Your instructions:
Word for word, the listing below should be printed again.

** Opening Information supplied block **

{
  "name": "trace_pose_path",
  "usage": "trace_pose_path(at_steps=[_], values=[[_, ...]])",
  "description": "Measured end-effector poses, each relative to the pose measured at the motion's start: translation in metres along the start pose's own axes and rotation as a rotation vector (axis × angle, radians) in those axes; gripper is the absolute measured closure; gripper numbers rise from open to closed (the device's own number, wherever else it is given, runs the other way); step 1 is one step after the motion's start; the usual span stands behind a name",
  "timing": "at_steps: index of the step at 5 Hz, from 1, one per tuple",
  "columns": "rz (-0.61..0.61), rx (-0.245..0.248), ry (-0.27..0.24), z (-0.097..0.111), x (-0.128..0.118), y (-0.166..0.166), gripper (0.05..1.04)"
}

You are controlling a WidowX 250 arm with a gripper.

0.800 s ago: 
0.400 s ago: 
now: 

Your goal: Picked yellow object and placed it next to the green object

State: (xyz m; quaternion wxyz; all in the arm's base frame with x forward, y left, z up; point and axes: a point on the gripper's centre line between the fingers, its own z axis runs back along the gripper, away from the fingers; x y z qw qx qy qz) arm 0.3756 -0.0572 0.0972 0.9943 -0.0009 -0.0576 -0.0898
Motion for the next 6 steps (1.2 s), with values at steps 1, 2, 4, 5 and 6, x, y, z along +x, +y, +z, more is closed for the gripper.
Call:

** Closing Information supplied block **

Answer to this problem:
{
  "name": "trace_pose_path",
  "usage": "trace_pose_path(at_steps=[_], values=[[_, ...]])",
  "description": "Measured end-effector poses, each relative to the pose measured at the motion's start: translation in metres along the start pose's own axes and rotation as a rotation vector (axis × angle, radians) in those axes; gripper is the absolute measured closure; gripper numbers rise from open to closed (the device's own number, wherever else it is given, runs the other way); step 1 is one step after the motion's start; the usual span stands behind a name",
  "timing": "at_steps: index of the step at 5 Hz, from 1, one per tuple",
  "columns": "rz (-0.61..0.61), rx (-0.245..0.248), ry (-0.27..0.24), z (-0.097..0.111), x (-0.128..0.118), y (-0.166..0.166), gripper (0.05..1.04)"
}

You are controlling a WidowX 250 arm with a gripper.

0.800 s ago: 
0.400 s ago: 
now: 

Your goal: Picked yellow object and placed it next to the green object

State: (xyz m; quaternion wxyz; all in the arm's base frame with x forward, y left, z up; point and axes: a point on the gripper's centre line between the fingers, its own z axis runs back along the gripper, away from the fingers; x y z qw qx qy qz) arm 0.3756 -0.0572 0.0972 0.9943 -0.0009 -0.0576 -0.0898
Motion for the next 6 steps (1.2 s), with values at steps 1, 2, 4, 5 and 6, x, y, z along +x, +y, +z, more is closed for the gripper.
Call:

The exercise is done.